* **PROBLEM TO SOLVE**: The data below should be duplicated in full, unchanged.

* **EXERCISE DATA**:
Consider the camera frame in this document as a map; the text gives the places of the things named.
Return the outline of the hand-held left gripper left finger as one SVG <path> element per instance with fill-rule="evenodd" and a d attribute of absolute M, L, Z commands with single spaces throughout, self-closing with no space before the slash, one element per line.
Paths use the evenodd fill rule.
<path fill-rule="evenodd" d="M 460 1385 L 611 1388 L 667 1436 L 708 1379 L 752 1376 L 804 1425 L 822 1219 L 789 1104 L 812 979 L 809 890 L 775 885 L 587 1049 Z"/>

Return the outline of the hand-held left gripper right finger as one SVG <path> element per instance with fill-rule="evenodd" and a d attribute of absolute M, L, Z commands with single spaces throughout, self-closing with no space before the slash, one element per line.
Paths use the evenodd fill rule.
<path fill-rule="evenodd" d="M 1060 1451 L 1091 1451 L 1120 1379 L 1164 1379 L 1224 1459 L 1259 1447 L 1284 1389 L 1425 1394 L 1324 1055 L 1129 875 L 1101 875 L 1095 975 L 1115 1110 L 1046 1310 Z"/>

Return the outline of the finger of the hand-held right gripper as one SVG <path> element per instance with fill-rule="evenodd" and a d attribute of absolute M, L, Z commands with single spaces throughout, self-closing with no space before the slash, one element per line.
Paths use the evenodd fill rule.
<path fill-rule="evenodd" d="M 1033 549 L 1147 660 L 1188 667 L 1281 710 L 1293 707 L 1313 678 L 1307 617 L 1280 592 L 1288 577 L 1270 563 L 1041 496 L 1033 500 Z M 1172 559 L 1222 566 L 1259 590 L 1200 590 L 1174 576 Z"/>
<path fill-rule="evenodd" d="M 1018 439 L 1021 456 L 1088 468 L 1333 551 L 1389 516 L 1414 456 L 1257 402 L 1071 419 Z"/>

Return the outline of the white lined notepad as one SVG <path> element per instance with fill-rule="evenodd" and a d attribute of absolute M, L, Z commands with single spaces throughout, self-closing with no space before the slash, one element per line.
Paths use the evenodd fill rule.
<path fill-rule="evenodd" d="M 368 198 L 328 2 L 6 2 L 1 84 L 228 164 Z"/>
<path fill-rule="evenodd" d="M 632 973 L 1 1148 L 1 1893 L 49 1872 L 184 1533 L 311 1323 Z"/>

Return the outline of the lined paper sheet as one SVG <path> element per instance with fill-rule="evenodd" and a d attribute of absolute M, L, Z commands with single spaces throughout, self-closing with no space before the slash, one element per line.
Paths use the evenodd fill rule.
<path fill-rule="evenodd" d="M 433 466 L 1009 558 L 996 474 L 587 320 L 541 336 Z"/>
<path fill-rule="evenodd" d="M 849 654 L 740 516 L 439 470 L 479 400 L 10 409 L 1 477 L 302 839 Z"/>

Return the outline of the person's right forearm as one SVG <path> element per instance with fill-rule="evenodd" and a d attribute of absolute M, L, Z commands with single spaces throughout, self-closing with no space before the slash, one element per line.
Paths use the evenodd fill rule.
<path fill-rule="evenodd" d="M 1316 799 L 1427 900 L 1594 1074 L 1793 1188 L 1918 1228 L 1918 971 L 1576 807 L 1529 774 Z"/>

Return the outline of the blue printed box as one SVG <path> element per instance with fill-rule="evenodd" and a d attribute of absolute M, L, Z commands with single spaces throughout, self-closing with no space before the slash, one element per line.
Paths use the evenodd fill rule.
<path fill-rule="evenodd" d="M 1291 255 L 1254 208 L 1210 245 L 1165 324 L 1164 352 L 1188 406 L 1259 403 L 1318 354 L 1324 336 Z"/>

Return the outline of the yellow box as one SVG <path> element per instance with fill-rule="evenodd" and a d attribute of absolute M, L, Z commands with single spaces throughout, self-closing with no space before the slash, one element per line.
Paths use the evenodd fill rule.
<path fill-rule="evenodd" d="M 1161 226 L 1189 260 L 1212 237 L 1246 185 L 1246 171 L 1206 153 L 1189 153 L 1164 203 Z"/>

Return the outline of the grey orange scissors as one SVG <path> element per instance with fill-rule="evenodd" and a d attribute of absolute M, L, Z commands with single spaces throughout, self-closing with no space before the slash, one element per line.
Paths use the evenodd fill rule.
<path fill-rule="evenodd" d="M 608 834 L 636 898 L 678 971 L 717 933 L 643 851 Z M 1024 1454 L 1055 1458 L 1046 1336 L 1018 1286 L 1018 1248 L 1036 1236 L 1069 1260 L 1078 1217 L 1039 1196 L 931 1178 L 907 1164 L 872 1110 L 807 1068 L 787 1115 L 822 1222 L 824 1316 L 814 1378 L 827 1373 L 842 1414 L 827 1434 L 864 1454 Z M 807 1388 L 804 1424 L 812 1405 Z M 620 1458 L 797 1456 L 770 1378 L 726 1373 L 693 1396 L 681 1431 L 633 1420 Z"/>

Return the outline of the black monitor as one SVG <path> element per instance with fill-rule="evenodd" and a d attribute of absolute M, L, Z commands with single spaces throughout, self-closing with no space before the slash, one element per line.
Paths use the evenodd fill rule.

* **ANSWER FOR THE TASK**:
Consider the camera frame in this document as a map; the text gives the places of the things named.
Return the outline of the hand-held left gripper left finger as one SVG <path> element per instance with fill-rule="evenodd" and a d attribute of absolute M, L, Z commands with single spaces throughout, self-closing with no space before the slash, one element per line.
Paths use the evenodd fill rule.
<path fill-rule="evenodd" d="M 460 1385 L 611 1388 L 667 1436 L 708 1379 L 752 1376 L 804 1425 L 822 1219 L 789 1104 L 812 979 L 809 890 L 775 885 L 587 1049 Z"/>

Return the outline of the hand-held left gripper right finger as one SVG <path> element per instance with fill-rule="evenodd" and a d attribute of absolute M, L, Z commands with single spaces throughout, self-closing with no space before the slash, one element per line.
Paths use the evenodd fill rule.
<path fill-rule="evenodd" d="M 1060 1451 L 1091 1451 L 1120 1379 L 1164 1379 L 1224 1459 L 1259 1447 L 1284 1389 L 1425 1394 L 1324 1055 L 1129 875 L 1101 875 L 1095 975 L 1115 1110 L 1046 1310 Z"/>

Return the outline of the finger of the hand-held right gripper as one SVG <path> element per instance with fill-rule="evenodd" and a d attribute of absolute M, L, Z commands with single spaces throughout, self-closing with no space before the slash, one element per line.
Paths use the evenodd fill rule.
<path fill-rule="evenodd" d="M 1033 549 L 1147 660 L 1188 667 L 1281 710 L 1293 707 L 1313 678 L 1307 617 L 1280 592 L 1288 577 L 1270 563 L 1041 496 L 1033 500 Z M 1172 559 L 1222 566 L 1259 590 L 1200 590 L 1174 576 Z"/>
<path fill-rule="evenodd" d="M 1018 439 L 1021 456 L 1088 468 L 1333 551 L 1389 516 L 1414 456 L 1257 402 L 1071 419 Z"/>

Return the outline of the white lined notepad as one SVG <path> element per instance with fill-rule="evenodd" and a d attribute of absolute M, L, Z commands with single spaces throughout, self-closing with no space before the slash, one element per line.
Paths use the evenodd fill rule.
<path fill-rule="evenodd" d="M 368 198 L 328 2 L 6 2 L 1 84 L 228 164 Z"/>
<path fill-rule="evenodd" d="M 632 973 L 1 1148 L 1 1893 L 49 1872 L 184 1533 L 311 1323 Z"/>

Return the outline of the lined paper sheet as one SVG <path> element per instance with fill-rule="evenodd" and a d attribute of absolute M, L, Z commands with single spaces throughout, self-closing with no space before the slash, one element per line.
Paths use the evenodd fill rule.
<path fill-rule="evenodd" d="M 433 466 L 1009 558 L 996 474 L 587 320 L 541 336 Z"/>
<path fill-rule="evenodd" d="M 849 654 L 740 516 L 439 470 L 479 400 L 10 409 L 1 477 L 302 839 Z"/>

Return the outline of the person's right forearm as one SVG <path> element per instance with fill-rule="evenodd" and a d attribute of absolute M, L, Z commands with single spaces throughout, self-closing with no space before the slash, one element per line.
Paths use the evenodd fill rule.
<path fill-rule="evenodd" d="M 1316 799 L 1427 900 L 1594 1074 L 1793 1188 L 1918 1228 L 1918 971 L 1576 807 L 1529 774 Z"/>

Return the outline of the blue printed box as one SVG <path> element per instance with fill-rule="evenodd" and a d attribute of absolute M, L, Z commands with single spaces throughout, self-closing with no space before the slash, one element per line.
Paths use the evenodd fill rule.
<path fill-rule="evenodd" d="M 1291 255 L 1254 208 L 1210 245 L 1165 324 L 1164 352 L 1188 406 L 1259 403 L 1318 354 L 1324 336 Z"/>

Return the outline of the yellow box as one SVG <path> element per instance with fill-rule="evenodd" and a d attribute of absolute M, L, Z commands with single spaces throughout, self-closing with no space before the slash, one element per line.
Paths use the evenodd fill rule.
<path fill-rule="evenodd" d="M 1161 226 L 1189 260 L 1212 237 L 1246 185 L 1246 171 L 1206 153 L 1189 153 L 1164 203 Z"/>

Return the outline of the grey orange scissors as one SVG <path> element per instance with fill-rule="evenodd" and a d attribute of absolute M, L, Z commands with single spaces throughout, self-closing with no space before the slash, one element per line.
Paths use the evenodd fill rule.
<path fill-rule="evenodd" d="M 608 834 L 636 898 L 678 971 L 717 933 L 643 851 Z M 1024 1454 L 1055 1458 L 1046 1336 L 1018 1286 L 1018 1248 L 1036 1236 L 1069 1260 L 1078 1217 L 1039 1196 L 931 1178 L 907 1164 L 872 1110 L 807 1068 L 787 1115 L 822 1222 L 824 1316 L 814 1378 L 827 1373 L 842 1414 L 827 1434 L 864 1454 Z M 807 1388 L 804 1424 L 812 1405 Z M 620 1458 L 797 1456 L 770 1378 L 726 1373 L 693 1396 L 681 1431 L 633 1420 Z"/>

Return the outline of the black monitor as one SVG <path> element per instance with fill-rule="evenodd" and a d attribute of absolute M, L, Z commands with single spaces throughout, self-closing with no space before the slash, one element per line.
Paths use the evenodd fill rule.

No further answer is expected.